Treasurer of Maryland
- In office 1935–1963
- Governor: Harry Nice Herbert O'Conor William Preston Lane Jr. Theodore McKeldin J. Millard Tawes
- Preceded by: John M. Dennis
- Succeeded by: John Luetkemeyer

Member of the Maryland House of Delegates
- In office 1925

Personal details
- Born: Hooper Steele Miles January 27, 1895 Cambridge, Maryland, U.S.
- Died: March 8, 1964 (aged 69) Baltimore, Maryland, U.S.
- Resting place: Druid Ridge Cemetery Pikesville, Maryland, U.S.
- Party: Democratic
- Spouse: A. Frances Williams ​(m. 1919)​
- Children: 3
- Parent: Alonzo L. Miles (father);
- Alma mater: University of Maryland School of Law
- Occupation: Politician; lawyer; banker;

= Hooper S. Miles =

American politician and lawyer (1895–1964)

Hooper Steele Miles (January 27, 1895 – March 8, 1964) was an American politician, lawyer and banker from Maryland. He served as a member of the Maryland House of Delegates, representing Wicomico County, in 1925. He served as Treasurer of Maryland from 1935 to 1963.

==Early life==
Hooper Steele Miles was born on January 27, 1895, in Cambridge, Maryland, to Agnes (née Hooper) and Alonzo L. Miles. Shortly after his birth, the family moved to Baltimore and he attended public schools there. In 1913, the family moved to Salisbury, Maryland. He graduated from the University of Maryland School of Law in 1916. He was admitted to the bar in 1916.

==Career==
In 1916, Miles began practicing law with his father in Salisbury under the law firm Miles and Miles. After his father's death in 1917, he practiced alone until forming the law firm Miles, Baily & Williams. He also formed the firm Miles, Whealton & Miles. He formed this partnership with Clarence W. Whealton and his brother Clarence W. Miles. He continued as a lawyer in Salisbury until 1937.

Miles was a Democrat. Miles served in the Maryland House of Delegates, representing Wicomico County, in 1920. He was a delegate to the 1920 Democratic National Convention. In 1925, Miles was elected city solicitor of Salisbury and remained in that role until 1932. In 1931, he was a member of the state banking commission.
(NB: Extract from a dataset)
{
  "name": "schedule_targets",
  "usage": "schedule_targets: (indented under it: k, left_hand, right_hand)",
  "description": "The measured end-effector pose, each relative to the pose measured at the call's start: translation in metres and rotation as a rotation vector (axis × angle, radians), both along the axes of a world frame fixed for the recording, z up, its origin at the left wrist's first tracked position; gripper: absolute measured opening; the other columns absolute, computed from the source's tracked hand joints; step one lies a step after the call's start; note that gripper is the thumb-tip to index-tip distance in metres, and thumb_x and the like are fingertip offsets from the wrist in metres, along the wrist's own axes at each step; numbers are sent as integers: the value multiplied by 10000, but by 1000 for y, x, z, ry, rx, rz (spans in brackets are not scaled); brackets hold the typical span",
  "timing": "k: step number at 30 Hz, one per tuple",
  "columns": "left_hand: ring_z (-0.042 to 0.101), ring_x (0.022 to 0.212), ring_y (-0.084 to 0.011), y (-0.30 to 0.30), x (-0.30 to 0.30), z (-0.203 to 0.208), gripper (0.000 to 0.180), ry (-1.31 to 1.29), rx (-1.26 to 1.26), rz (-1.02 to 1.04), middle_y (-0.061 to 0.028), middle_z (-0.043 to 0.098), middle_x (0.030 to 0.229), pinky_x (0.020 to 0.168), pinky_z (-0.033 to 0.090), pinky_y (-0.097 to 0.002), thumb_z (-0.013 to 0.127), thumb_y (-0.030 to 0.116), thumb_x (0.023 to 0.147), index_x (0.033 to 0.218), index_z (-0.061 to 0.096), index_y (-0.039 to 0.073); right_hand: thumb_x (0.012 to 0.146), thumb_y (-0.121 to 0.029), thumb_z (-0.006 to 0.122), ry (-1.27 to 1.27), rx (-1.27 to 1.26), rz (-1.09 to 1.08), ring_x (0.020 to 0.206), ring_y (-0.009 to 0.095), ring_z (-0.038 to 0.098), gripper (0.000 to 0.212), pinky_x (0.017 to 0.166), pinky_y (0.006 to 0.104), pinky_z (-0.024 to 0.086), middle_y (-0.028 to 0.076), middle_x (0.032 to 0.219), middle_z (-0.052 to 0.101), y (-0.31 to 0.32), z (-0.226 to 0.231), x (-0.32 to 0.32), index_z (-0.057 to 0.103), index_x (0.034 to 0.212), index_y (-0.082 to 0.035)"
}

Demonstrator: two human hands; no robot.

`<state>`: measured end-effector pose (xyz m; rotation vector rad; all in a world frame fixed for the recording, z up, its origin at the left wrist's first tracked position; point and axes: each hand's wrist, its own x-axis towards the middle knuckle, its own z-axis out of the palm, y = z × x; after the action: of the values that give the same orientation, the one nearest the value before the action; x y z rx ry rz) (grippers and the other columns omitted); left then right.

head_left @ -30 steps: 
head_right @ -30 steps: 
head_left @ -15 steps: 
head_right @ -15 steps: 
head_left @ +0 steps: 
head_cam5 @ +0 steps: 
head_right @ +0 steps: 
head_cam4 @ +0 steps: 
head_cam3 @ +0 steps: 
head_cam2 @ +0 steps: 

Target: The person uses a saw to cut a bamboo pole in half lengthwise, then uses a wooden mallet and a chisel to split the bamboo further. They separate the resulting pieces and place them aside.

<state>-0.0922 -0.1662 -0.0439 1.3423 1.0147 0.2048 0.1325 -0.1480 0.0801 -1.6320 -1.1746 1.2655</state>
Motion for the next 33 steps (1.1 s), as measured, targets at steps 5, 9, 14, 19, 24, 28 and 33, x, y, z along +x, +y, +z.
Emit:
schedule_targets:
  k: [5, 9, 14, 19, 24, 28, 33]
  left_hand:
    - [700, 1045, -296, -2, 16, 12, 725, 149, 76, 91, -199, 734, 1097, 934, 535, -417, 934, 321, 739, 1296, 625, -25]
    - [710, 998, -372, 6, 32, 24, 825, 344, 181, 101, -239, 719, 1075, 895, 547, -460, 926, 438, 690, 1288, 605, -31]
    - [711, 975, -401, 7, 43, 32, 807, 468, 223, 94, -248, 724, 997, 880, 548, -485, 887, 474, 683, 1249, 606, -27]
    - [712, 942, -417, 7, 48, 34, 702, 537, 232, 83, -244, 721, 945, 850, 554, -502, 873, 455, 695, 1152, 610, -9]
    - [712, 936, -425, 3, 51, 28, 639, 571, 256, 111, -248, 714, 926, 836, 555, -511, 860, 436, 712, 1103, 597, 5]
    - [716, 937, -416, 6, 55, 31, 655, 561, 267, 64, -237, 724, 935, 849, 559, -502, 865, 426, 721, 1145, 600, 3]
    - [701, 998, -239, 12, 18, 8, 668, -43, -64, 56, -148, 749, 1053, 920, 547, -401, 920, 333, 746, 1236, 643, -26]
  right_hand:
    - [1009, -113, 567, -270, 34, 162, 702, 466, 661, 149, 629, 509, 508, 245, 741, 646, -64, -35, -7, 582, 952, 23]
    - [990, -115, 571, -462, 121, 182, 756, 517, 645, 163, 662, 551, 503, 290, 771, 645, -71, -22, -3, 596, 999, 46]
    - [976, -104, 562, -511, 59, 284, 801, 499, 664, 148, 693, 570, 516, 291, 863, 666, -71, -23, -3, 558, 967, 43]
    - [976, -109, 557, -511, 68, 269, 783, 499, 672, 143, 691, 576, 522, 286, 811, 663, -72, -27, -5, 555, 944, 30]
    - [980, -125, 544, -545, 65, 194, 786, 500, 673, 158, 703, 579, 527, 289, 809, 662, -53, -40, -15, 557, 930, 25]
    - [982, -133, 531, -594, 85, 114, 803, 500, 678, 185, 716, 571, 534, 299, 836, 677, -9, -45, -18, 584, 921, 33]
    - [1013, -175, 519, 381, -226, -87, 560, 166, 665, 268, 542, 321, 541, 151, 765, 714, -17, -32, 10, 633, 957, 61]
He served as Treasurer of Maryland from 1935 to 1963.

Miles was president of the Eastern Shore Trust Company of Dorchester County from 1932 to 1937. The bank would reorganize as the County Trust Company of Maryland and would later become the Maryland National Bank of Baltimore. He served as director and executive vice president from 1937 to 1948. In 1948, Miles became chairman of the board and chief executive officer. He also served as director of the executive committee of U.S. Fidelity and Guaranty Company, Eutaw Savings Bank and the Maryland Shipbuilding and Drydock Company.

Miles published The Maryland Executive Budgeting System, 1916–1941 in 1942. Miles was a trustee of the Sheppard and Enoch Pratt Hospital and the Roland Park Country School. He served as treasurer of Johns Hopkins Hospital and vice president of the Baltimore Chamber of Commerce. He was a member of the American and Maryland Bankers Associations and the Association of Reserve City Banks.

==Personal life==
Miles married A. Frances Williams, daughter of L. Ernest Williams, on February 20, 1919. They had three children, Hooper Steele, Mary Frances and Catherine Louise.

Miles died on March 8, 1964, at Johns Hopkins Hospital in Baltimore. He was buried at Druid Ridge Cemetery in Pikesville.